● Work request:
Copy out each line of the data holding "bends".

==== Record set

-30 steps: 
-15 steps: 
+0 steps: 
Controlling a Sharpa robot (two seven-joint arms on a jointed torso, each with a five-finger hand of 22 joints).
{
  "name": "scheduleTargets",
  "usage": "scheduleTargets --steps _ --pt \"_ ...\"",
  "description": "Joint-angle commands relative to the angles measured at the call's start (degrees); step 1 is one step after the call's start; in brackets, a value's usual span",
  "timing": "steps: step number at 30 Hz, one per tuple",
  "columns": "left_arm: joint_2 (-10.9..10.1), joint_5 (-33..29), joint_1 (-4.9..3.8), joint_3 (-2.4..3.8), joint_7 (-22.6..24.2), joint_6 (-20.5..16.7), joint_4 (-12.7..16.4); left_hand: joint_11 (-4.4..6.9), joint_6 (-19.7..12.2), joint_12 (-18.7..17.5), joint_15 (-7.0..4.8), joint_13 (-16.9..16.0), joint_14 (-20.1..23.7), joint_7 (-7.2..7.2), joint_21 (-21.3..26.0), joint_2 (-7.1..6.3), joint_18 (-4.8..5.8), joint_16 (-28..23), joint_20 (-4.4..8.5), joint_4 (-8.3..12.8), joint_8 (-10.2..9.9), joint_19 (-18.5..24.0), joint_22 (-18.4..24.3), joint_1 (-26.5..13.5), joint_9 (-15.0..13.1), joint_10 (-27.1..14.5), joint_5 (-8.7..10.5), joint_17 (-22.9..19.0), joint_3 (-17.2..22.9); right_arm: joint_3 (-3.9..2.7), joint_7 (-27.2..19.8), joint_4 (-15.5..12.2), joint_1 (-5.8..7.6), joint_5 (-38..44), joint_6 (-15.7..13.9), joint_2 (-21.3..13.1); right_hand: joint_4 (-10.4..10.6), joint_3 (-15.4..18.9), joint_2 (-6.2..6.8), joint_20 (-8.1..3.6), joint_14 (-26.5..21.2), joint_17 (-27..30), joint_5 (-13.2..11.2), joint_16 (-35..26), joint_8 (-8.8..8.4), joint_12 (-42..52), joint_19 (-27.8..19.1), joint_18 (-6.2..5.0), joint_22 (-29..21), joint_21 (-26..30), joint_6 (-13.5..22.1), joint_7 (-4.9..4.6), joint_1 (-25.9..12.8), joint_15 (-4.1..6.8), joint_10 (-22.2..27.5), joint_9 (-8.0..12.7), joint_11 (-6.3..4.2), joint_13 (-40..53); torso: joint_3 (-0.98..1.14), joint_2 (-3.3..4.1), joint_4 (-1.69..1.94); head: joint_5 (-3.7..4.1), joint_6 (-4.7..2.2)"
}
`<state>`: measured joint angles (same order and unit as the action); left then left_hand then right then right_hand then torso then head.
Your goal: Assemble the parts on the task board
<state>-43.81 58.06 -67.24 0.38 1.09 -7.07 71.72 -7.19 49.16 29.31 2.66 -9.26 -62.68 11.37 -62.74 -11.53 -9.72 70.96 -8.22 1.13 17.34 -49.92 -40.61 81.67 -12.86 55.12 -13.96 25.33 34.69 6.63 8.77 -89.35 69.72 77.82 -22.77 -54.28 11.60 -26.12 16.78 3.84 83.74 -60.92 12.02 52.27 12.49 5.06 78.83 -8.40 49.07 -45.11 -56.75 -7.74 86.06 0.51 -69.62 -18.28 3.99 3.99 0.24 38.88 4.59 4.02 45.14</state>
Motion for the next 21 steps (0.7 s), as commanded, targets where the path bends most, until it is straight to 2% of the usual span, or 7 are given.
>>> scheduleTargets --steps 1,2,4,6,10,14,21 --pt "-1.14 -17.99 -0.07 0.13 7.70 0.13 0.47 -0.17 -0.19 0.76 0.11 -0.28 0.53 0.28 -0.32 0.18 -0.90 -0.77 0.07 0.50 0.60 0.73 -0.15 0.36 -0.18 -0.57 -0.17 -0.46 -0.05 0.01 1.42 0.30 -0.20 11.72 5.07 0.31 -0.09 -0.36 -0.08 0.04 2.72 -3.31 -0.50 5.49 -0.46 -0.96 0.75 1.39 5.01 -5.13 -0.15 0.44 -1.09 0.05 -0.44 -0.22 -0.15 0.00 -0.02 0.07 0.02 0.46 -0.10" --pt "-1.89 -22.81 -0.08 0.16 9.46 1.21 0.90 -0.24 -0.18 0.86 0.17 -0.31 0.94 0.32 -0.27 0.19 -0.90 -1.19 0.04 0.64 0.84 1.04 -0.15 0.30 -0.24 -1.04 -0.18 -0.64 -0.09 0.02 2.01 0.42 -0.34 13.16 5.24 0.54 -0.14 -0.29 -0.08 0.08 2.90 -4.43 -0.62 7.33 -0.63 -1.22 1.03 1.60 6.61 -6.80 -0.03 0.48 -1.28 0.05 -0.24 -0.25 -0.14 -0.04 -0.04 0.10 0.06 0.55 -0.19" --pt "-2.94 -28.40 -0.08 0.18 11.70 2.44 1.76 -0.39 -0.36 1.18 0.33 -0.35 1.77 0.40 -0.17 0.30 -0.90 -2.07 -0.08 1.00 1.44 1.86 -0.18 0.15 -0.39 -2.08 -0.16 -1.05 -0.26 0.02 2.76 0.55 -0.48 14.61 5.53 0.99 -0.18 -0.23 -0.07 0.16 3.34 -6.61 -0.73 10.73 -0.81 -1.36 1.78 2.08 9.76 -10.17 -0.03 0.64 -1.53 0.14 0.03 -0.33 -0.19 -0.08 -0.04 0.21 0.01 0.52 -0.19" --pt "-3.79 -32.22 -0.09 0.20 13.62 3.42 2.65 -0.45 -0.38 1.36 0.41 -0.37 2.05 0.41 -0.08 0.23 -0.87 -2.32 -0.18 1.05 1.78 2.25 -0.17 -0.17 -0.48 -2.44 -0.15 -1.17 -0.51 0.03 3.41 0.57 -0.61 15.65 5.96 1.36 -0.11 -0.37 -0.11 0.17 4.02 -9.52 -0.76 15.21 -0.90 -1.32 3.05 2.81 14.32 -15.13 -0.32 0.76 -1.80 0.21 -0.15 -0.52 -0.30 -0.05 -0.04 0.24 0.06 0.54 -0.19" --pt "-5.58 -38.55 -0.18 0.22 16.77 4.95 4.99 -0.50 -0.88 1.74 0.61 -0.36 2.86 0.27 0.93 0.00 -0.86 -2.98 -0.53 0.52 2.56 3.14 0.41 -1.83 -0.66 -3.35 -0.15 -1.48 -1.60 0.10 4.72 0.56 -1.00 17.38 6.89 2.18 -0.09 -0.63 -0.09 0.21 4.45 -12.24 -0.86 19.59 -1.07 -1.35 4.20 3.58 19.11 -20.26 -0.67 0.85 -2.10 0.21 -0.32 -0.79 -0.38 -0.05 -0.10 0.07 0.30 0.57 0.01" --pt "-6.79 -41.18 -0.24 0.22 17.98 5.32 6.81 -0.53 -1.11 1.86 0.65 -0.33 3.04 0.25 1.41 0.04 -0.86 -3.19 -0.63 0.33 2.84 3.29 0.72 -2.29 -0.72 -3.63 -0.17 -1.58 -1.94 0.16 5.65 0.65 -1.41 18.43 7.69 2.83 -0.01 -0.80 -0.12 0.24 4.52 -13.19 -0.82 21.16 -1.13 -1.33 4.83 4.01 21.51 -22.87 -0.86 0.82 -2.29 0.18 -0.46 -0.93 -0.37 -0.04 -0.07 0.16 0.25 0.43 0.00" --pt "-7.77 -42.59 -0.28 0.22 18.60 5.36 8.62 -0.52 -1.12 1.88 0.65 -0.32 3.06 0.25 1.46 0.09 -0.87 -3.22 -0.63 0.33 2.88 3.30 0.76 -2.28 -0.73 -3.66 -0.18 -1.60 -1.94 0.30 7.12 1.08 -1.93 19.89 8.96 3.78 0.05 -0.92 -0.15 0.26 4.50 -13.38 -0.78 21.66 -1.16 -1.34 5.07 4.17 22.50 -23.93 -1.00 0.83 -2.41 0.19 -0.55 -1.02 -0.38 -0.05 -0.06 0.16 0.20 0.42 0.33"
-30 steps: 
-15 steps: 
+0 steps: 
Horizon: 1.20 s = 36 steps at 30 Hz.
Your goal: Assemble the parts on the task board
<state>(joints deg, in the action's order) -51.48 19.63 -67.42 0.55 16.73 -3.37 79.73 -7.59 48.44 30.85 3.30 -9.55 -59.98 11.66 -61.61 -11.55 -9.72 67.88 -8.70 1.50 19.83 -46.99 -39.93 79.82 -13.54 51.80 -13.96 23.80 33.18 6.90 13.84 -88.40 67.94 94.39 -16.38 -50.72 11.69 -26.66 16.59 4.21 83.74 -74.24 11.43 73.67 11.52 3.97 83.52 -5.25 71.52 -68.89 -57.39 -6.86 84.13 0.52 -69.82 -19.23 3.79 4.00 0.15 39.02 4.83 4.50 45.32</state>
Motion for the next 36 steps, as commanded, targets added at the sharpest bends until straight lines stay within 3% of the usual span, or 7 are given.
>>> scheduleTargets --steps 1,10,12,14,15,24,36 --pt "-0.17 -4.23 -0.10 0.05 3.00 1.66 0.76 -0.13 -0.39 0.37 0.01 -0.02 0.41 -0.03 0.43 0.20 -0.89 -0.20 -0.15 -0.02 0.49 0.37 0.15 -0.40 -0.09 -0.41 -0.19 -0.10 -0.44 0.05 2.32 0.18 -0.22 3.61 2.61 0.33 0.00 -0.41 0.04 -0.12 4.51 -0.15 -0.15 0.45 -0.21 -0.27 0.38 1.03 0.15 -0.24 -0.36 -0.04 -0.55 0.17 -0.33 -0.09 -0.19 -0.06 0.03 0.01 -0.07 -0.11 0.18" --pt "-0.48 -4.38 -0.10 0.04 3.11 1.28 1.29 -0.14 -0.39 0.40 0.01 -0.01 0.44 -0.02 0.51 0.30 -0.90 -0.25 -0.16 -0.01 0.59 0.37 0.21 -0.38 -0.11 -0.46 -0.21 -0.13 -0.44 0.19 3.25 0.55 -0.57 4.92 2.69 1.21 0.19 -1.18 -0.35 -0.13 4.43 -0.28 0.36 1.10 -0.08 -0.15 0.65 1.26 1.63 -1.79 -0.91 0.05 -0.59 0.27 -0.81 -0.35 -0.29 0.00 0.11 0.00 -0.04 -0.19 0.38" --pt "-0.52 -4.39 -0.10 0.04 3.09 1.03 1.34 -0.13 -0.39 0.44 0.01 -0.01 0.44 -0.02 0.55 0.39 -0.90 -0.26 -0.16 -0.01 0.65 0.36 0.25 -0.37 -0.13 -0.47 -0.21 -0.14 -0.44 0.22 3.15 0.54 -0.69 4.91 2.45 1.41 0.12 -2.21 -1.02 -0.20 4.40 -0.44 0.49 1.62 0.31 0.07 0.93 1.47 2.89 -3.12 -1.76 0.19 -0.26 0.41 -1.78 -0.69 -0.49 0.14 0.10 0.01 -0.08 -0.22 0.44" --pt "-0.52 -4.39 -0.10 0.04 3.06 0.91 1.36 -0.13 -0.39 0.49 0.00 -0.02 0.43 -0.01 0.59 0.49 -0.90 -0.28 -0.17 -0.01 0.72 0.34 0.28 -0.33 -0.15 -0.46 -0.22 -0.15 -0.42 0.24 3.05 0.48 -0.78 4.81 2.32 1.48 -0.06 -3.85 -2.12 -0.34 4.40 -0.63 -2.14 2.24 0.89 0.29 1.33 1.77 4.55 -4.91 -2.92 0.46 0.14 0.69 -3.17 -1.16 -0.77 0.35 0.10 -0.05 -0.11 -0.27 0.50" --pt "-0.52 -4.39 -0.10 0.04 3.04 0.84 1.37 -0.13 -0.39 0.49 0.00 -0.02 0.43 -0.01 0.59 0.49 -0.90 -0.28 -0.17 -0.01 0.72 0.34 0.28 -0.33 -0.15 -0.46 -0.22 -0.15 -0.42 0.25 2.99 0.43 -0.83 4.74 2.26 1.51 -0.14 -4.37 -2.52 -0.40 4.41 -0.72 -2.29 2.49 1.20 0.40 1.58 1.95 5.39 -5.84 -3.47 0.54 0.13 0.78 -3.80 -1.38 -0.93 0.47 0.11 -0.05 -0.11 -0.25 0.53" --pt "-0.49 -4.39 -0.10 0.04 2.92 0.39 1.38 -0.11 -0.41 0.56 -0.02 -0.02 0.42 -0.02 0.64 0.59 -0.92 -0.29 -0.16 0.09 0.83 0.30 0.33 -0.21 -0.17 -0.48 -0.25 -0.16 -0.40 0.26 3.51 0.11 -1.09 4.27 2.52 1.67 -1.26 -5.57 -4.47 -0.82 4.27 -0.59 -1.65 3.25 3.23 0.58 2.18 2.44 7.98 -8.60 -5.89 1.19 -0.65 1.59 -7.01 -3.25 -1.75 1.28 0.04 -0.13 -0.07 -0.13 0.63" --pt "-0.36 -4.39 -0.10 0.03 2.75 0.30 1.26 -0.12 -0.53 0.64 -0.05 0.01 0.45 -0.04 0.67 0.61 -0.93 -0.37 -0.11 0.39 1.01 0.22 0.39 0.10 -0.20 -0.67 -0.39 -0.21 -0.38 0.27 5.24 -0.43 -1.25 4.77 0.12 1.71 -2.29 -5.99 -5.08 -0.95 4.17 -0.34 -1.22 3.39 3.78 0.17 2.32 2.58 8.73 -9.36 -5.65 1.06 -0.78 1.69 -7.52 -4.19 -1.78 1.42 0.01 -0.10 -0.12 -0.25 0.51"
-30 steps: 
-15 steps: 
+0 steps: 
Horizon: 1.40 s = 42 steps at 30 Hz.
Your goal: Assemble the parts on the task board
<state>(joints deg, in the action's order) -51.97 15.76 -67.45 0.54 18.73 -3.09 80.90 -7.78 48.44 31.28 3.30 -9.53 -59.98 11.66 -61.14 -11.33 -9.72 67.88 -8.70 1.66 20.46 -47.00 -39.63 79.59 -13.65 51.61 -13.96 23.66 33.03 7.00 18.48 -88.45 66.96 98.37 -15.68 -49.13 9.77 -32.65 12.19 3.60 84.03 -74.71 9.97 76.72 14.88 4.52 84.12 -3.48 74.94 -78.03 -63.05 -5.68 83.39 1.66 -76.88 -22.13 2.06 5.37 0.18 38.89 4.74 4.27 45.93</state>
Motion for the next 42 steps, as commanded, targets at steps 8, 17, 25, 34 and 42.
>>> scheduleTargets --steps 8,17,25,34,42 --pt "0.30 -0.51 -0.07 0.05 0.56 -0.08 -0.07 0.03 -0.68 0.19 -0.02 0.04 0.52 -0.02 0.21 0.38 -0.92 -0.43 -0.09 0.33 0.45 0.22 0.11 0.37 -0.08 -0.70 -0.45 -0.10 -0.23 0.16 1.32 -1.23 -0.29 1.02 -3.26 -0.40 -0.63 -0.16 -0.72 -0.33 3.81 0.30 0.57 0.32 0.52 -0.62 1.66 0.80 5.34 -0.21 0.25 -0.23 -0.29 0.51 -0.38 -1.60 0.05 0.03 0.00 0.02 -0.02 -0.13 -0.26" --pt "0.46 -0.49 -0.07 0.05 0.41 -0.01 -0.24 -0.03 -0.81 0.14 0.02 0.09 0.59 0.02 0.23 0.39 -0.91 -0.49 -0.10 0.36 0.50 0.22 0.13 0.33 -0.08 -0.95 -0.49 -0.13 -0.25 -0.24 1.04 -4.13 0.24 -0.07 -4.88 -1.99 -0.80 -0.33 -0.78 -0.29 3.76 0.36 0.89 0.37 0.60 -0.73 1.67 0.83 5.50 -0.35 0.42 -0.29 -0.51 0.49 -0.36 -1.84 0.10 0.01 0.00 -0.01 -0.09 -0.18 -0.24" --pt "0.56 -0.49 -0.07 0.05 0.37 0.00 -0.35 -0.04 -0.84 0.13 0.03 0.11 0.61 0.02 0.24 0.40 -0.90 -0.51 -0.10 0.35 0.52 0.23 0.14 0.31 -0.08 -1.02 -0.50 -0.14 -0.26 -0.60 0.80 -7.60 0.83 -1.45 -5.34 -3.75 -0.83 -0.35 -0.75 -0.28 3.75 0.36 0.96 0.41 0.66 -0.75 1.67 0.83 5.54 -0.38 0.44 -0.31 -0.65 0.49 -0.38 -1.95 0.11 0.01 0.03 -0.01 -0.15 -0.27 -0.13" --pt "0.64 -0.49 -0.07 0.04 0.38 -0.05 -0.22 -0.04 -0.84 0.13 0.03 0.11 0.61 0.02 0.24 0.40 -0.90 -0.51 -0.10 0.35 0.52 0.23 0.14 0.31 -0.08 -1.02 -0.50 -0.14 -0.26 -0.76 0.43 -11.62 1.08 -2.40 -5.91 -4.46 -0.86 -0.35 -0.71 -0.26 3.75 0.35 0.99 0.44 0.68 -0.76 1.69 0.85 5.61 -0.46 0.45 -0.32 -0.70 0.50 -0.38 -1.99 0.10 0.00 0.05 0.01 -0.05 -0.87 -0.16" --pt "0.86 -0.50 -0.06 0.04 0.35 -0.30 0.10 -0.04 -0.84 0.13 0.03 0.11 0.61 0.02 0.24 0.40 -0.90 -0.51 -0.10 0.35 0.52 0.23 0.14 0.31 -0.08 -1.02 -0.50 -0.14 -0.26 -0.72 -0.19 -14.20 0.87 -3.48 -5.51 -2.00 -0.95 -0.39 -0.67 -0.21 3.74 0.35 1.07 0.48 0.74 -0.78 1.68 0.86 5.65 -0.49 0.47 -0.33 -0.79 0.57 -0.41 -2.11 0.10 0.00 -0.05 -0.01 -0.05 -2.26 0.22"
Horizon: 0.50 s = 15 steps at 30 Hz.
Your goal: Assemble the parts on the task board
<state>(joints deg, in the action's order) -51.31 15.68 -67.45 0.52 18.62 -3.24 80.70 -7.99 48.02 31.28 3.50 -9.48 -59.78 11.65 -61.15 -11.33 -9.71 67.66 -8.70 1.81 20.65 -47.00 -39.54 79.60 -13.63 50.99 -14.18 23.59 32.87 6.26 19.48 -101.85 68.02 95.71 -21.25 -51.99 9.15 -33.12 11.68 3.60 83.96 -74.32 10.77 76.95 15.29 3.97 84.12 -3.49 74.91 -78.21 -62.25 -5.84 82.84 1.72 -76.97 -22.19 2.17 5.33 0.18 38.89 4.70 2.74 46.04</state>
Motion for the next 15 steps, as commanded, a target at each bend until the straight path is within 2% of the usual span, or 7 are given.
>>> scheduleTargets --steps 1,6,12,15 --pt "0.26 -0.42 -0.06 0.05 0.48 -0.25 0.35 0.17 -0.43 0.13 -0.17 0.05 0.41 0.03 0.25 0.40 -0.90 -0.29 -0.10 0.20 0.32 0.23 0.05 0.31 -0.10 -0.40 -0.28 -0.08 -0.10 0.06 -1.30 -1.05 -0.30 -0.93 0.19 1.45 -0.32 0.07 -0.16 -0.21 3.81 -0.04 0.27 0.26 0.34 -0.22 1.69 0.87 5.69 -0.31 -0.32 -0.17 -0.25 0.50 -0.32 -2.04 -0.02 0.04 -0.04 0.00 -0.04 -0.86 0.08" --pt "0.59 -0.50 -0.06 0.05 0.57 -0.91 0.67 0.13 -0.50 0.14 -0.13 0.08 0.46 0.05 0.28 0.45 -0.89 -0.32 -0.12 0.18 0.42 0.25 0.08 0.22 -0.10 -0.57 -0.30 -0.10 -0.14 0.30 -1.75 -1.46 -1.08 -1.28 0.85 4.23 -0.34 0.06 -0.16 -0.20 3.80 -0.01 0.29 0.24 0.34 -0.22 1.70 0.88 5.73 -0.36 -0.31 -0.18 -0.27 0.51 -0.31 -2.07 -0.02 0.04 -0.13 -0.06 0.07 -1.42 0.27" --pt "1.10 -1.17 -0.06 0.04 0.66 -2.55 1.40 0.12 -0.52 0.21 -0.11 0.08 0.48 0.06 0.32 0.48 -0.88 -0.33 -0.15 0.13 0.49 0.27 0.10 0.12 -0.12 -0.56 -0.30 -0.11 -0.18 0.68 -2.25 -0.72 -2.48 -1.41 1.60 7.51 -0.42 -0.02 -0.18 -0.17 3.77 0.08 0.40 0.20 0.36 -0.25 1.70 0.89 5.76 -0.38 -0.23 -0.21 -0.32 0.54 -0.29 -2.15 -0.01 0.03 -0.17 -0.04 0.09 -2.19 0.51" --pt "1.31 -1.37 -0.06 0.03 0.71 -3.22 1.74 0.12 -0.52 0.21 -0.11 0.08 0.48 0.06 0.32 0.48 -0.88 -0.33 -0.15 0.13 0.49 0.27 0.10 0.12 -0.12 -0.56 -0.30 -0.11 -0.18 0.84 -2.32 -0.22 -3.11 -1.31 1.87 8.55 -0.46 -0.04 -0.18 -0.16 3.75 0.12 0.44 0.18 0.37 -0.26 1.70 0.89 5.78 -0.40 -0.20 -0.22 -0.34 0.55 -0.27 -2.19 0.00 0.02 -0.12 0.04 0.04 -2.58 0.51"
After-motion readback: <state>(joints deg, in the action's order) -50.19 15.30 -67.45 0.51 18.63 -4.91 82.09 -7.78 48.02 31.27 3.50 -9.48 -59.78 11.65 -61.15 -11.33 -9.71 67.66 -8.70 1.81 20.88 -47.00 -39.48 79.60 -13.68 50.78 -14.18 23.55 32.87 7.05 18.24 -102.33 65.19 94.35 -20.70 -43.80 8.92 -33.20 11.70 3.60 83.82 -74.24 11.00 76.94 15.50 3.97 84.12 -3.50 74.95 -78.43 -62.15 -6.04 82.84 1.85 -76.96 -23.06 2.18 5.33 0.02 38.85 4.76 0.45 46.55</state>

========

● The completed task:
Motion for the next 21 steps (0.7 s), as commanded, targets where the path bends most, until it is straight to 2% of the usual span, or 7 are given.
Motion for the next 36 steps, as commanded, targets added at the sharpest bends until straight lines stay within 3% of the usual span, or 7 are given.

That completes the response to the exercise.